National Council on Alcoholism estimated that in 1985 all illegal drugs combined killed 3562 Americans
www.drugwarfacts.org states that illicit drug deaths in 2005 were around 17000 but that seems to include indirect deaths resulting from related diseases ? This is about half the number of those who die by suicide...and around the same number of those who die by homicide. Further, I suspect that those 17000 is an inaccurate number (overcount) to justify the drug wars, since the 1985 number is so low yet CIA sponsored crack and cocaine was common and the price of cocaine and heroin was at a low....
Cigarettes kill over 400,000 a year but there is no war on tobacco being waged with our tax dollars. Just a few programs and a some court fights with Big T.... certainly no DEA presence, no gang wars, no politically attractive declarations of "War"...
iridium53
Semper Fi
12:08 PM on 02/13/2010
I am unalterably opposed to the stupid criminalization of drugs, drug sales and drug use.
The only purpose of this criminalization is to increase law enforcement jobs and give them power over the rest of us.

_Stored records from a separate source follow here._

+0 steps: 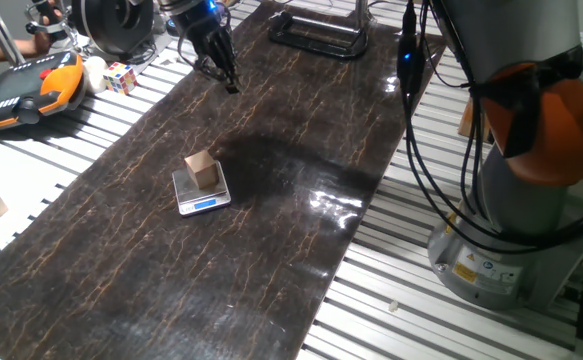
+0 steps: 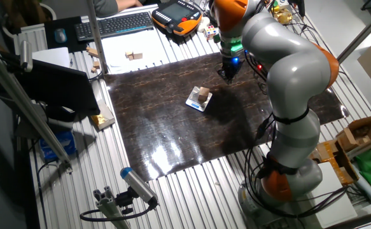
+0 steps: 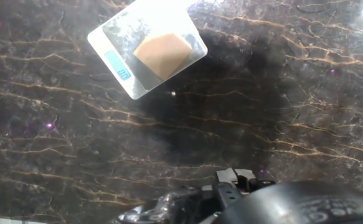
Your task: Remove the object from the scale
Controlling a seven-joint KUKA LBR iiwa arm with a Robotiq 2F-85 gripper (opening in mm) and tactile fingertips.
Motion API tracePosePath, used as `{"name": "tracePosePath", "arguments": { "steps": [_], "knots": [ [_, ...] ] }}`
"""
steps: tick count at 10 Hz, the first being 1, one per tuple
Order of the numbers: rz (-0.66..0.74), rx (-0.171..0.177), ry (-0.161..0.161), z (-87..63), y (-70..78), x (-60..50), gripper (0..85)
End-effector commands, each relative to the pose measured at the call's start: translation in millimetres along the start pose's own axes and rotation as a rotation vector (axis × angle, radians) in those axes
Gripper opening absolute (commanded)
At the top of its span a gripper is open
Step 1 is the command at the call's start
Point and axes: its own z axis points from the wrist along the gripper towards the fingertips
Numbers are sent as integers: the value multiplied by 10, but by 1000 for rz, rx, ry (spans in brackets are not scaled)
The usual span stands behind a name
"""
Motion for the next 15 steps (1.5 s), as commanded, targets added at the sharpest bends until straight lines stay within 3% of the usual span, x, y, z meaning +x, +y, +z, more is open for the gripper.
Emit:
{"name": "tracePosePath", "arguments": {
  "steps": [1, 4, 5, 6, 7, 11, 13, 14, 15],
  "knots": [
    [-4, 0, 0, 0, -1, 0, 10],
    [-45, 0, 6, 0, -1, 0, 7],
    [-14, -57, -95, 0, -1, 0, 7],
    [41, -105, -103, 0, -1, 0, 7],
    [95, -92, -79, 0, -1, 0, 7],
    [242, -36, -62, 0, -1, 0, 7],
    [315, -45, -86, 0, -1, 0, 7],
    [355, -68, -90, 0, -1, 0, 7],
    [385, -74, -94, 33, 22, -70, 7]
  ]
}}
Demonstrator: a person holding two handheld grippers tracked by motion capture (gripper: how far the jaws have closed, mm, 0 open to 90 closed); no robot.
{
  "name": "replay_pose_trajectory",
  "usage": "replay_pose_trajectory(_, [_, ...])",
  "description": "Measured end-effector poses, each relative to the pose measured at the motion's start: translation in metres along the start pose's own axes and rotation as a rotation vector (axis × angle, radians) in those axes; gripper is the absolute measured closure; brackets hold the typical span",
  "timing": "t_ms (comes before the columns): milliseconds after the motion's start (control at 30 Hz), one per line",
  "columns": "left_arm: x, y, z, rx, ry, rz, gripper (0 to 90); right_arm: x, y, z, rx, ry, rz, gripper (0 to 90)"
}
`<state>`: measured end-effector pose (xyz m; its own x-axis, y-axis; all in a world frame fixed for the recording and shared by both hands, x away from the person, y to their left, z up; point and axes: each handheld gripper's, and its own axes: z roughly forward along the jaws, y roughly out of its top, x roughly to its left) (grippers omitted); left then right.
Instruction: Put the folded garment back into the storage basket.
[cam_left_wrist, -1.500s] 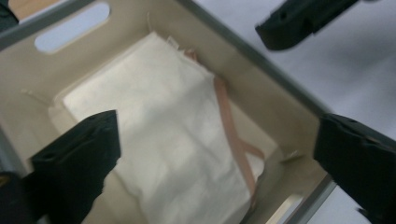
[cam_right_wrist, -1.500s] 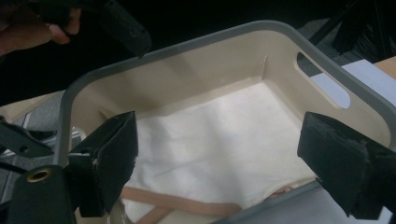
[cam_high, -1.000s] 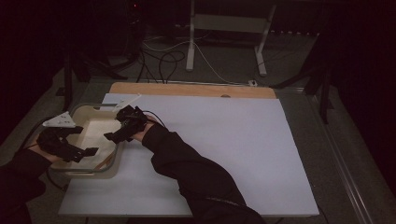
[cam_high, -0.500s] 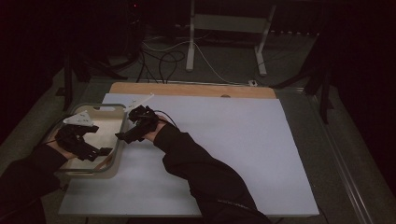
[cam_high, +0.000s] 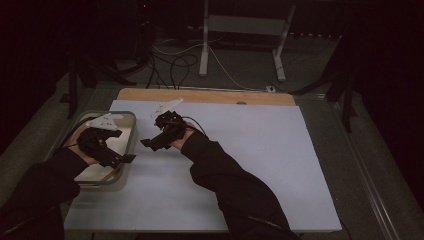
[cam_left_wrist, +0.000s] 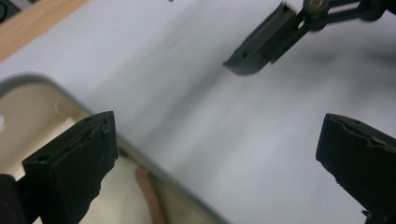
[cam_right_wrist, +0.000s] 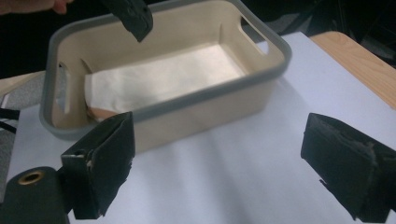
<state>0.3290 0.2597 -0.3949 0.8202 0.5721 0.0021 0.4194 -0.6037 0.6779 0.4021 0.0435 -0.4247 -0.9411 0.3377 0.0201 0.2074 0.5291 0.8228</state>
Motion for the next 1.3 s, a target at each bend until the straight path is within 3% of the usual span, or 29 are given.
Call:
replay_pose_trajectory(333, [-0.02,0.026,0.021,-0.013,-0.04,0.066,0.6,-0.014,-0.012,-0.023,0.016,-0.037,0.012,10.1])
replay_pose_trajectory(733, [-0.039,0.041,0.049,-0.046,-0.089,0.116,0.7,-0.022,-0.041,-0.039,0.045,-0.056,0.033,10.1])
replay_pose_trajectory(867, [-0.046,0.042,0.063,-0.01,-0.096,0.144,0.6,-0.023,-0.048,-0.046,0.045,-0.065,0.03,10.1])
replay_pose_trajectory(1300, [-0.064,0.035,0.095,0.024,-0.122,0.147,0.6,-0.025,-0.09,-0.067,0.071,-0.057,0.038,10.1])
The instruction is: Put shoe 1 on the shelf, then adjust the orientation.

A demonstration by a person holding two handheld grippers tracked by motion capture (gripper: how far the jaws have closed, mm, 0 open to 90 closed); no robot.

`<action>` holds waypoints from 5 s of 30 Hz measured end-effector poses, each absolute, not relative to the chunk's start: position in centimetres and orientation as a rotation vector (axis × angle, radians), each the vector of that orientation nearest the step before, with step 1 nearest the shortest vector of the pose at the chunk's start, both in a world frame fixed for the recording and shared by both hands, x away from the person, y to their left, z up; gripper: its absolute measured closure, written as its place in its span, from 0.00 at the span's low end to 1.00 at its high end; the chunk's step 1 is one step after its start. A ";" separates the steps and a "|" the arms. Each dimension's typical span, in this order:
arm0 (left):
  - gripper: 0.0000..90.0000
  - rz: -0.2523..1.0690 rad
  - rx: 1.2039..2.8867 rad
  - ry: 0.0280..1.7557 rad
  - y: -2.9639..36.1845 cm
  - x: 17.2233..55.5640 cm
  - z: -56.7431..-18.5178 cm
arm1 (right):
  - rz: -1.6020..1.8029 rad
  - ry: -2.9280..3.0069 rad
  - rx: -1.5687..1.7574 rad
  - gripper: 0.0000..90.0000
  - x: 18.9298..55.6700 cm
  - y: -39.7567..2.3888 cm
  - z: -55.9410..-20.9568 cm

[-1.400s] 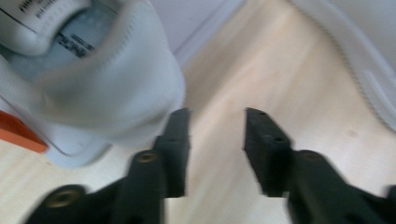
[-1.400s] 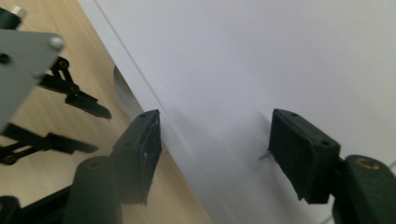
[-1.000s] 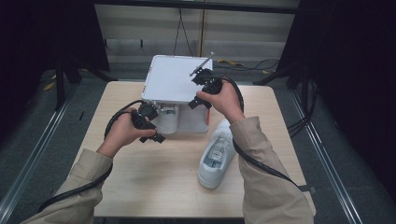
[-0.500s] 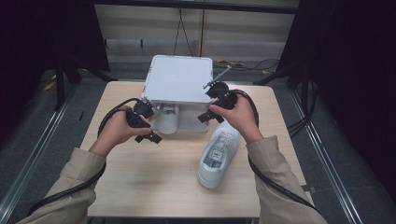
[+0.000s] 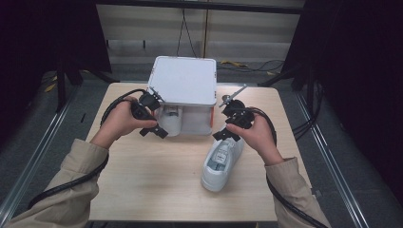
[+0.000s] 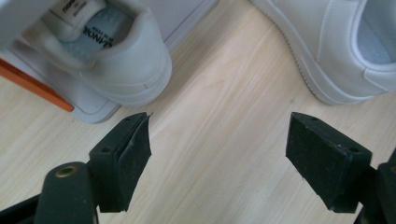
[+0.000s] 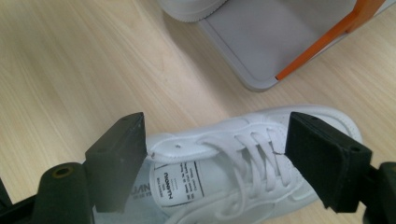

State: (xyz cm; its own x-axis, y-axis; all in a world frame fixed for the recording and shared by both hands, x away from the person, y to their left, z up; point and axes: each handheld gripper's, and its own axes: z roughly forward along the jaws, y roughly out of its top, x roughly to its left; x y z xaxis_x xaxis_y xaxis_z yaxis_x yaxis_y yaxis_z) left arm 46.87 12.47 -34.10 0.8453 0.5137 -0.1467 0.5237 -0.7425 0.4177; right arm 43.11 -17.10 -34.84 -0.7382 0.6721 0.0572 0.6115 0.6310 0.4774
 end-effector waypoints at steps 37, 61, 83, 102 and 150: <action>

Drug laws are enforced whimsically and inequitably.

Legalize them all. Standardize all the drugs so dosage is known. Control them with the FDA so that there are no dangerous impurities.

Tax them, enough to pay for all the rehabilitation programs and the hospitals that will be necessary to treat the results - let the drug users pay for their treatment.
12:06 PM on 02/13/2010
Indeed... there is no rationale for the Drug Wars, its simply a cash cow with an emotional charge that continues to be exploited by politicians and law enforcement....

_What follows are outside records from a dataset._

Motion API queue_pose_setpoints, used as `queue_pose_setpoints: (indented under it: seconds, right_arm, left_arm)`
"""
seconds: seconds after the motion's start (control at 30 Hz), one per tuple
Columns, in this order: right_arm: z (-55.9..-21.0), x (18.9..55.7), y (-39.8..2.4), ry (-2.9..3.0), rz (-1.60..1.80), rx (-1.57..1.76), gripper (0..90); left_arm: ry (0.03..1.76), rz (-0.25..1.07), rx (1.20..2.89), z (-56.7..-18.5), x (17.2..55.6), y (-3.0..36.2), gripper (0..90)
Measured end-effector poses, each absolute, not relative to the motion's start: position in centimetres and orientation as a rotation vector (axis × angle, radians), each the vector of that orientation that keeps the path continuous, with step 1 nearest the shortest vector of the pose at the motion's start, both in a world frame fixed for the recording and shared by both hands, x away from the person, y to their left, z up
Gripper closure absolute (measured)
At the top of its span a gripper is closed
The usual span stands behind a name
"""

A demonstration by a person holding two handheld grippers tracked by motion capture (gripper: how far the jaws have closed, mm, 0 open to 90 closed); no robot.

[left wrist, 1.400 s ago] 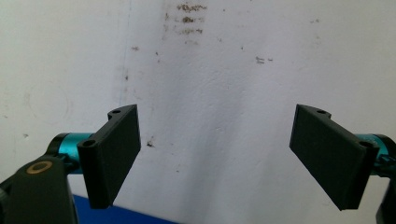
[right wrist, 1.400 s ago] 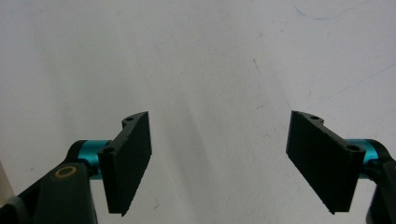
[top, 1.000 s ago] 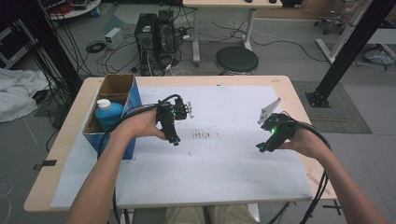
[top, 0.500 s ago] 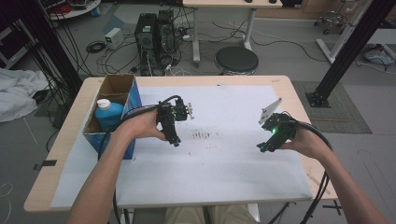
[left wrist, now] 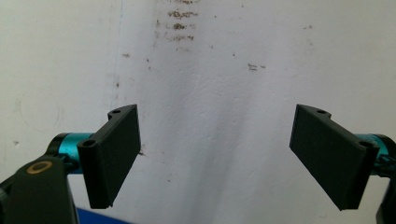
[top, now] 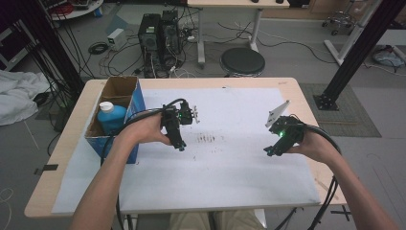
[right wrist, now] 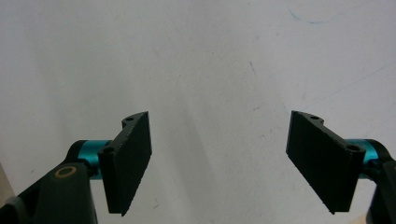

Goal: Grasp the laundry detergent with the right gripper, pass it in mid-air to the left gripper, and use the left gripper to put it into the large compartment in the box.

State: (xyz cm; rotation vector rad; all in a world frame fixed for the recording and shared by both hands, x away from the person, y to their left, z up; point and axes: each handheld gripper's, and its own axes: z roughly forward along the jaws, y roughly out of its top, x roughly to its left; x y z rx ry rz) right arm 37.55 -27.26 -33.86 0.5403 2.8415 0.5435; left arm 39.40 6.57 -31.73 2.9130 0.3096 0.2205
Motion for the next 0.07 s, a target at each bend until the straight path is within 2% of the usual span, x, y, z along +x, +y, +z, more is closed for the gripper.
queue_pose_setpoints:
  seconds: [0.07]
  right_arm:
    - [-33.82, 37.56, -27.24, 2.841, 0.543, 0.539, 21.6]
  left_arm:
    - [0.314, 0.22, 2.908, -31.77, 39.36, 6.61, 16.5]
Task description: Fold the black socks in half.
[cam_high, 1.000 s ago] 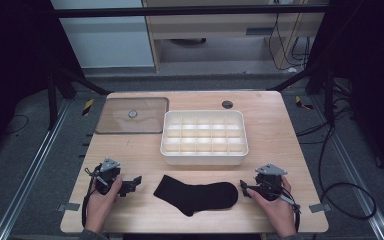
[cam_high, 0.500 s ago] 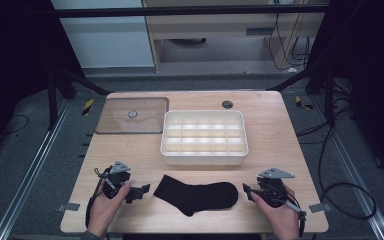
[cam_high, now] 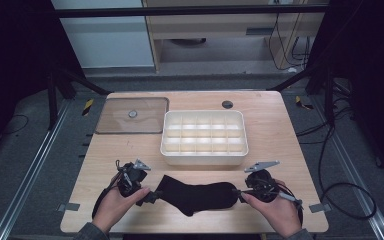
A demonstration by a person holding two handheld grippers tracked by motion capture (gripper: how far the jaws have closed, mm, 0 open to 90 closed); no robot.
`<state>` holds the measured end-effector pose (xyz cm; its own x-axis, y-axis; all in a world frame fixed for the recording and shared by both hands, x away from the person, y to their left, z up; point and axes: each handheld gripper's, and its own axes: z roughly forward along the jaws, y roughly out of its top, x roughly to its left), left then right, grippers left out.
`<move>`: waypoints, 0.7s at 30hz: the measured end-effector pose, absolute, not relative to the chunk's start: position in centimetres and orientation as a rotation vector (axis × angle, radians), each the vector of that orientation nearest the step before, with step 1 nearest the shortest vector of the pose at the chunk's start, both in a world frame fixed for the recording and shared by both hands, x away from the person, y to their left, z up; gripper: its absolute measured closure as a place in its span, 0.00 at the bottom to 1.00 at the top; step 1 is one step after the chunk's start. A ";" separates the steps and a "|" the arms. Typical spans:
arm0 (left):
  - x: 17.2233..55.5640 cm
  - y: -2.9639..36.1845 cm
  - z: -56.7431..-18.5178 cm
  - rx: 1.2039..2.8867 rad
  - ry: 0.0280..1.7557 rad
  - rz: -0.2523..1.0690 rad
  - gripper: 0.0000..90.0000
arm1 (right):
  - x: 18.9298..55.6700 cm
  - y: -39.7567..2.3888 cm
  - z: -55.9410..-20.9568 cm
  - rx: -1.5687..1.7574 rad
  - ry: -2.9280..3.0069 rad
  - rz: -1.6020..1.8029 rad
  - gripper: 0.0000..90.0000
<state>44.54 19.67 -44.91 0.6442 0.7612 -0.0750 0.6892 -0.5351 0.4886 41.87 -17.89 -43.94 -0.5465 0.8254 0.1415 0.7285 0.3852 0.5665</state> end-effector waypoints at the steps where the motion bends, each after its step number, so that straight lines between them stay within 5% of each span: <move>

Last time I checked less than 4000 people a year die of drug overdoses and tens of thousands of people die from the criminal gang wars, law enforcement interdiction, etc.... It is wholly ineffective, drugs are as available now as they ever were. We have a lot better things to spend our money on right now than keeping the DEA in charge of American drug policy. The DEA have no respect for facts, science, data or the lives they destroy both here and abroad. They misrepresent so much, distort so much, lie so much that it puts them on par with their kidnapping, torturing, murdering, drug importing buddies in the CIA.
We need to stop this travesty and do something intelligent like treat drug addiction like a health issue, engage harm reduction type strategies, etc.... if necessary, legalize small amounts of all drugs, tax them and use the proceeds to offset treatment costs. We have had about 70years of drug prohibition and it is a dismal failure.